Wednesday, November 14, 2012

Saturday Night At The Movies: The Axeman Cometh



What would Elwy Yost say?
"Gee"? Or "Golly"? Or would Elwy understand?
Because every show on TV gets cancelled. And so cancellation is the fate for Elwy's 40-year old treasure Saturday Night At The Movies.
The move was announced by TVOntario's wobbly management who must move carefully or the whole ramshackle provincial network might get cut sooner than later.
Let's time travel back to 1972 when we lived in a TV universe composed of just 10 basic channels.
And then TVOntario and Citytv broke the mold and we were in a new era of multi-channels.
I had started interviewing Yost in 1971 when he was a prominent member of the fledgling Ontario Educational Authority.
In 1972 TVO found itself stuck with a package of Ingmar Bergman flicks and asked Yost to step in front of the camera to introduce them.
Within weeks Elwy's compendium of old films titled Saturday Night At The Movies was born.
There was a lot of angst at TVO. They were producing all sorts of  deadly serious educational series and along came a show of old movies that consistently topped all others in popularity.
"You've created a monster!" Yost once snapped at me. The stories I was writing for The Hamilton Spectator portrayed him as a slightly befuddled ex-high school teacher whose favorite expression was "Golly".
But it was a different era back then.
The other stations had ditched black and white films and Elwy was able to buy up packages for peanuts.
When Yost began challenging NHL hockey ratings on Saturday evening his competition began buying up packages just to keep him away from them.
But Yost truly revered his celluloid classics.
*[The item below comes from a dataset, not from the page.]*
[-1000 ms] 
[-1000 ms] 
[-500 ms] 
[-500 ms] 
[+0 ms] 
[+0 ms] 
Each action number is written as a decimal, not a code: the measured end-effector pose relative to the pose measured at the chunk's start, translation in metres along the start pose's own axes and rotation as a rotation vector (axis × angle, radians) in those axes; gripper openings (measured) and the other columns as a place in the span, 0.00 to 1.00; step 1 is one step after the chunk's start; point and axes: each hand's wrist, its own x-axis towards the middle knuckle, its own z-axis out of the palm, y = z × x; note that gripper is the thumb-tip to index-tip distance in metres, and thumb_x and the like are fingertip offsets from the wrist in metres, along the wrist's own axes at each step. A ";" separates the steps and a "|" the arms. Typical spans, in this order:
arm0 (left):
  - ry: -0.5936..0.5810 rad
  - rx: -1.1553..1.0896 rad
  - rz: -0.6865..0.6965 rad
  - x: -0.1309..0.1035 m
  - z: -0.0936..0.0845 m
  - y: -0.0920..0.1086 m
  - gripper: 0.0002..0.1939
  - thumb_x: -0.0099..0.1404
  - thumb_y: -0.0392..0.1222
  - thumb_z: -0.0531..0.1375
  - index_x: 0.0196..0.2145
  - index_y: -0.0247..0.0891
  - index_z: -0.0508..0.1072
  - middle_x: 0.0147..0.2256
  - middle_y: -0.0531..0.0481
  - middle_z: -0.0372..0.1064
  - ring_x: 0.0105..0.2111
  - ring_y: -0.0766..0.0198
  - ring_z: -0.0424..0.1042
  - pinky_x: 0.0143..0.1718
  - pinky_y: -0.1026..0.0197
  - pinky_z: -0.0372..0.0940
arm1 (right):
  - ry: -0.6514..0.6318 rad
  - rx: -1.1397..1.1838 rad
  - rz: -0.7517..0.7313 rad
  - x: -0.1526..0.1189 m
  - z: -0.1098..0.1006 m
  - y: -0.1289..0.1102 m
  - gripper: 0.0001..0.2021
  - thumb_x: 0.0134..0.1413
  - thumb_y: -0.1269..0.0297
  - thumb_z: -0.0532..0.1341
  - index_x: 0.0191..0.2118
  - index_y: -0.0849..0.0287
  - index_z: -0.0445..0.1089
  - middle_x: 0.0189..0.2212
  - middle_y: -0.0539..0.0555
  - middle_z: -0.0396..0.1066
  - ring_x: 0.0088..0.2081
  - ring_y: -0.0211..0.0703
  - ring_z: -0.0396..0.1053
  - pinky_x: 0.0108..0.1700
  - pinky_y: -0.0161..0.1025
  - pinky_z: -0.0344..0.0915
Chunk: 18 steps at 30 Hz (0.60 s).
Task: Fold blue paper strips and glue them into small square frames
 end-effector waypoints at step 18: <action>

The films ran without commercials and Yost would travel every summer to L.A. to interview the greats and near greats.
When he first met Joseph Cotten he burst into tears sobbing "Kane...Kane" -a reference to his favorite ever film.
On his other show Magic Shadows he'd dress up and strut around, how he loved putting on disguises.
Says Risa Shuman, Yost's long standing producer :"When we ran a film you'd also get the interviews with people who made it.  That's still something nobody else does."
"But to be truthful we never thought we'd last this long. We were always threatened by technology. The viewers stayed with us because we were unique."
I'd argue Saturday Night At The Movies should have closed down with Yost's retirement. But TVO soldiered on with more recent films that simply did not pull in the once vast ratings.
And some of management's decisions were just plain weird. Recently the staff were told "No more Marilyn Monroe flicks" But without Marilyn where would Madonna or Lady Gaga be today?
And let's face it Turner Classic Movies has gradually taken over as the place to watch classic films.
TVO is saying it will cut 40 positions and put more money into its digital operations.
But TVO employees are telling me the network will eventually wither away because of government indifference.
Yost died last year at 85 and I'm glad he did not live to see the shoddy way TVO has treated SNATM.
I was privileged to be part of a crowd that gathered months ago at the Revue Cinema to celebrate his life and thank him for treating classic movies with such reverence.
Who would have thought back in 1972 that an ex-high school teacher would spark a movement that resulted in a four decade run of using old movies as part of the educational process.